Il se tut, pendant que le Gran Maestro versait le Rœderer brut 42.

– Du corps (il traduisait à contrecœur : cuerpo d'armata), on vous dit ce qu'il faut faire ; et c'est à vous de décider ensuite comment vous y prendre. On dicte les ordres ou, le plus souvent, on les donne par téléphone. On houspille des gens qu'on respecte pour les forcer à faire ce qu'on sait impossible, mais ce sont les ordres. Il faut aussi beaucoup penser, veiller tard et se lever tôt.

– Et tu ne veux pas écrire tout ça ? Même pour me faire plaisir ?

– Non, dit le colonel. Il y a des gars sensibles et cinglés qui ont conservé fraîches toutes les premières impressions de leur seul jour de combat, ou de leurs trois ou quatre jours même, et qui écrivent des livres. Ce sont de bons livres, mais susceptibles d'être ennuyeux quand on y était soi-même. Et puis il y a ceux qui écrivent pour se dépêcher de profiter d'une guerre qu'ils n'ont jamais faite. Ceux qui rappliquent coudes au corps pour raconter les nouvelles. Les nouvelles sont rarement exactes. Mais ils ont fait vite. Des écrivains de métier que leurs occupations ont empêchés de se battre, mais qui vous parlent de combats qu'ils ne peuvent pas comprendre, comme s'ils y avaient pris part. Je ne sais pas dans quelle catégorie de vice et de péché on peut ranger ce genre de chose. Il y a aussi ce capitaine de vaisseau, doux comme du nylon, un type pas même fichu de commander un bateau-mouche, et qui a écrit un livre sur les à-côtés du grand sport. Chacun écrit le sien, tôt ou tard. Peut-être même en aurons-nous un bon dans le tas. Mais moi je n'écris pas, fillette.

Il fit signe au Gran Maestro de remplir les verres.

– Gran Maestro, dit-il. Aimez-vous vous battre ?

– Non.

– Mais nous nous sommes battus ?

– Oui. Trop.

– Comment va la santé ?

– À merveille, à part mes ulcères et de petits troubles cardiaques.

– Mais, dit le colonel, et il sentit les battements de son cœur s'accélérer au point de suffoquer, vous ne m'aviez parlé que des ulcères.

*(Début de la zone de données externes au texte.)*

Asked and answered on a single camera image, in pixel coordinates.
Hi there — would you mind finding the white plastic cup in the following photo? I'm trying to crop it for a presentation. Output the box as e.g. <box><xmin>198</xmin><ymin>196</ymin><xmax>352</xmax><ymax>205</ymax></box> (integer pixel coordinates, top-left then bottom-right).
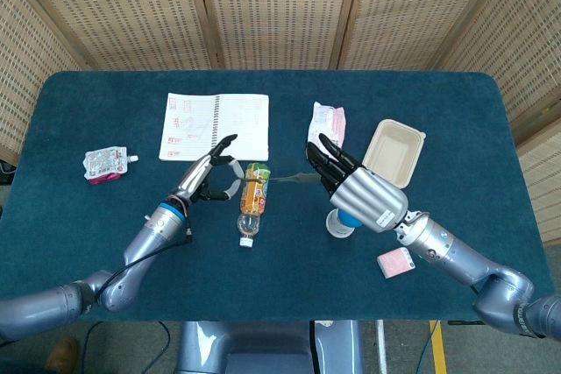
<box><xmin>325</xmin><ymin>208</ymin><xmax>357</xmax><ymax>239</ymax></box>

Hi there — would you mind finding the orange label plastic bottle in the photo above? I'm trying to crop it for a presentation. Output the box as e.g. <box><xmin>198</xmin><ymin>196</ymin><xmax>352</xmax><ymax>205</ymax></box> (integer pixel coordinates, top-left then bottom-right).
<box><xmin>237</xmin><ymin>162</ymin><xmax>273</xmax><ymax>249</ymax></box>

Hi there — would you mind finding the blue ball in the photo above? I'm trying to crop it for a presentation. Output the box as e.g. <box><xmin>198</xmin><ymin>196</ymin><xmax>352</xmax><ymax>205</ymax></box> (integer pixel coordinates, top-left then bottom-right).
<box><xmin>337</xmin><ymin>211</ymin><xmax>363</xmax><ymax>229</ymax></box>

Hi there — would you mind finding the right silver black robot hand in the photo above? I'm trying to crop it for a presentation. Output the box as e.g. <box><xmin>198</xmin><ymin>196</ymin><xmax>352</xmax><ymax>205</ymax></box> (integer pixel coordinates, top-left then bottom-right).
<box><xmin>305</xmin><ymin>132</ymin><xmax>409</xmax><ymax>233</ymax></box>

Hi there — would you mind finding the beige paper food tray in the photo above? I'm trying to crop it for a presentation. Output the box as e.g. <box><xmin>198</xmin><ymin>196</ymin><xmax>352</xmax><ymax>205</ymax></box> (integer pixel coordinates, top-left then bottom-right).
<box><xmin>361</xmin><ymin>118</ymin><xmax>427</xmax><ymax>190</ymax></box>

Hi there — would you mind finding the dark blue table mat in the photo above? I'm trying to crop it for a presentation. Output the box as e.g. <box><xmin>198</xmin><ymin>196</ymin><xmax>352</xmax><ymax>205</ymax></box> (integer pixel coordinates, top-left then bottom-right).
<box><xmin>0</xmin><ymin>69</ymin><xmax>556</xmax><ymax>322</ymax></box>

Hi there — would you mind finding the grey robot torso base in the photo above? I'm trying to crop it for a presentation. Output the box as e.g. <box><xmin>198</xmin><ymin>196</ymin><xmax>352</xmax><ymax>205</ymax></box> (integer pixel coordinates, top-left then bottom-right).
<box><xmin>174</xmin><ymin>320</ymin><xmax>365</xmax><ymax>374</ymax></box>

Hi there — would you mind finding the blue floor cable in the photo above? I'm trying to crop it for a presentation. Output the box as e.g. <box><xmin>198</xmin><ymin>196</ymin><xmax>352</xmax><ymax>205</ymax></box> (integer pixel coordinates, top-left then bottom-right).
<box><xmin>156</xmin><ymin>320</ymin><xmax>173</xmax><ymax>364</ymax></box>
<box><xmin>415</xmin><ymin>321</ymin><xmax>436</xmax><ymax>374</ymax></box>

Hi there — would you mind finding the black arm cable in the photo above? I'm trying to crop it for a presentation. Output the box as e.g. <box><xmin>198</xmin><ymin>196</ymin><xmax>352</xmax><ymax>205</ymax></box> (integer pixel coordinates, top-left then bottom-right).
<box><xmin>85</xmin><ymin>224</ymin><xmax>195</xmax><ymax>305</ymax></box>

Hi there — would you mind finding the open spiral notebook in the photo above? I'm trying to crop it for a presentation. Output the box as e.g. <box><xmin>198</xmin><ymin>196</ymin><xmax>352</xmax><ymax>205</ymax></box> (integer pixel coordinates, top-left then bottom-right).
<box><xmin>158</xmin><ymin>92</ymin><xmax>271</xmax><ymax>163</ymax></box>

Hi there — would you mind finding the white vertical pole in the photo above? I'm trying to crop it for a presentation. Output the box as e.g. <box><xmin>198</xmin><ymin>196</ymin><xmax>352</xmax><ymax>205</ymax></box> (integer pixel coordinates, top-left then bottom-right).
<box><xmin>375</xmin><ymin>320</ymin><xmax>389</xmax><ymax>374</ymax></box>

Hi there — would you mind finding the brown shoe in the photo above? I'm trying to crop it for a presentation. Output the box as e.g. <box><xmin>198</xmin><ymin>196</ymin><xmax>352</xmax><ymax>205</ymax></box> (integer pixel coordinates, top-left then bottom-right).
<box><xmin>46</xmin><ymin>337</ymin><xmax>81</xmax><ymax>373</ymax></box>

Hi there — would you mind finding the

– Eh bien, vous savez maintenant, dit le Gran Maestro, et, sans achever sa phrase, il sourit de son meilleur et de son plus clair sourire, solide comme un soleil levant.

– Combien de fois ?

Le Gran Maestro leva deux doigts comme quelqu'un qui mise sans sortir l'argent parce qu'il a du crédit, et que la confiance est sur parole.

– J'ai de l'avance sur vous, dit le colonel. Mais ne soyons pas macabres. Demandez à Donna Renata si elle veut encore de cet excellent vin.

– Tu ne m'avais pas dit que tu en avais eu d'autres, dit la jeune fille. Tu te dois de me le dire.

– Il n'y a rien eu depuis notre dernière rencontre.

– Est-ce à cause de moi qu'il se brise ? Si oui, j'irai simplement vivre avec toi, pour te soigner.

– Ce n'est jamais qu'un muscle, dit le colonel. Seulement c'est le plus essentiel de tous. Il marche aussi parfaitement qu'une Rolex Oyster à mouvement perpétuel. L'ennui c'est qu'on ne peut pas l'envoyer au représentant de chez Rolex s'il se détraque. Quand il s'arrête, on ne sait plus l'heure, voilà tout. On est mort.

– Je t'en prie, ne parle pas de ça.

– C'est toi qui l'as voulu, dit le colonel.

– Et ce grêlé avec sa tête de caricature ? Il n'a rien de pareil, lui ?

– Non, bien sûr, dit le colonel. Si c'est un écrivain médiocre, il vivra éternellement.

– Mais tu n'es pas écrivain. Comment le sais-tu ?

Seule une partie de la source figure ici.